UGL’s transition to pureplay engineerin­g group has come at a tough time due to the downturn in investment in the resources sector.

The company posted a $122 million first half loss for the six months to December 31 due chiefly to writedowns related to work on a power station at the Ichthys LNG project in the Northern Territory.

But UGL’s announceme­nt was well received by investors, who cheered an improved outlook for the next two financial years. Mr Taylor said while revenue would likely be flat in the 2015/16 year, cost-cutting efforts should boost earnings.

“A significan­t amount of work has been undertaken to reposition UGL for its future and I am confident from FY16 we will deliver improved profitabil­ity,” he said.

UGL expects its earnings before interest and tax margin – a measure of the earnings it makes on projects – to lift one percentage point to 3 per cent.

Mr Taylor said that margin should climb to 4 per cent in 2016/17, while revenue is expected to increase by $300 million.

The company’s shares gained 24¢, or 10.3 per cent, to $2.56.

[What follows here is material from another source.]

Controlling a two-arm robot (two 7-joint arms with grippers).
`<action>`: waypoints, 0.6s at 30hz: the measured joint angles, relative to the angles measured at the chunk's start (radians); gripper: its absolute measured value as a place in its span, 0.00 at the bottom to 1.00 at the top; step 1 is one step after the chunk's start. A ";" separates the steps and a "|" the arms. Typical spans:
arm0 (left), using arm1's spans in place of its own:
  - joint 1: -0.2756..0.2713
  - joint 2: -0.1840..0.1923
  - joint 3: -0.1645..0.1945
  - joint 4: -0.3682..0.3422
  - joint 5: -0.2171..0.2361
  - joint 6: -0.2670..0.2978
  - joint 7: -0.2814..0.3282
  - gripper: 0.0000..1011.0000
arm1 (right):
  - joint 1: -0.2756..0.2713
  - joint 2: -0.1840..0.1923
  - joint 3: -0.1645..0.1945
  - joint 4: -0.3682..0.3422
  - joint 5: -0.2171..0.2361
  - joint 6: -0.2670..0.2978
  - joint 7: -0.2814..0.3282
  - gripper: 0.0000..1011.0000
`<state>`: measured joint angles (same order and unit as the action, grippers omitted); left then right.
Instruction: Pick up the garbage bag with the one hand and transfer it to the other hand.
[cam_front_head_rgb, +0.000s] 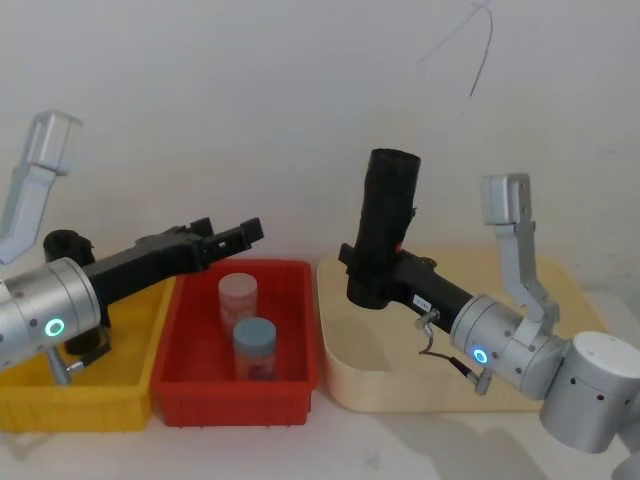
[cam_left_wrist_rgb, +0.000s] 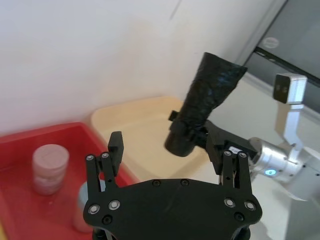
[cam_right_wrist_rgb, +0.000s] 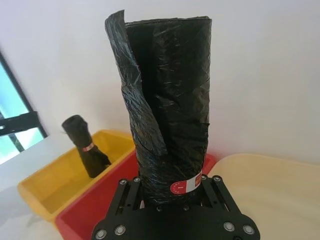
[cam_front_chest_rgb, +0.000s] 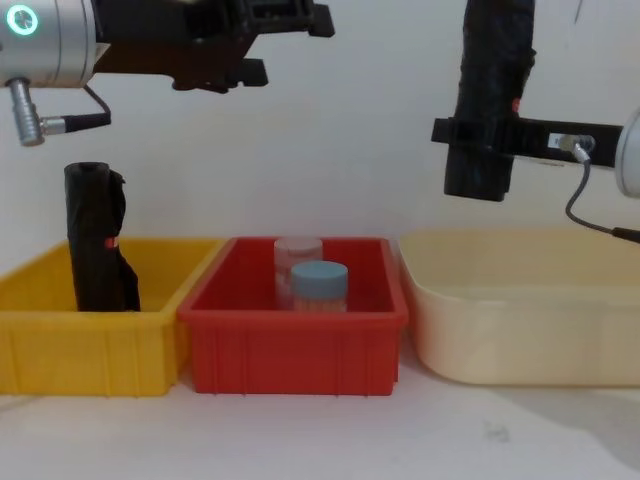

IG market strategist Evan Lucas said despite the weak guidance for this year, the outlook was strong enough to buoy investors after a difficult few years for the company.

“The headline figures look horrible but it’s a clearing of the decks, the whole strategic review is now out there and it’s bad, but maybe not as bad as the market expected,” he said.

“That’s why I think the market has reacted the way it has.”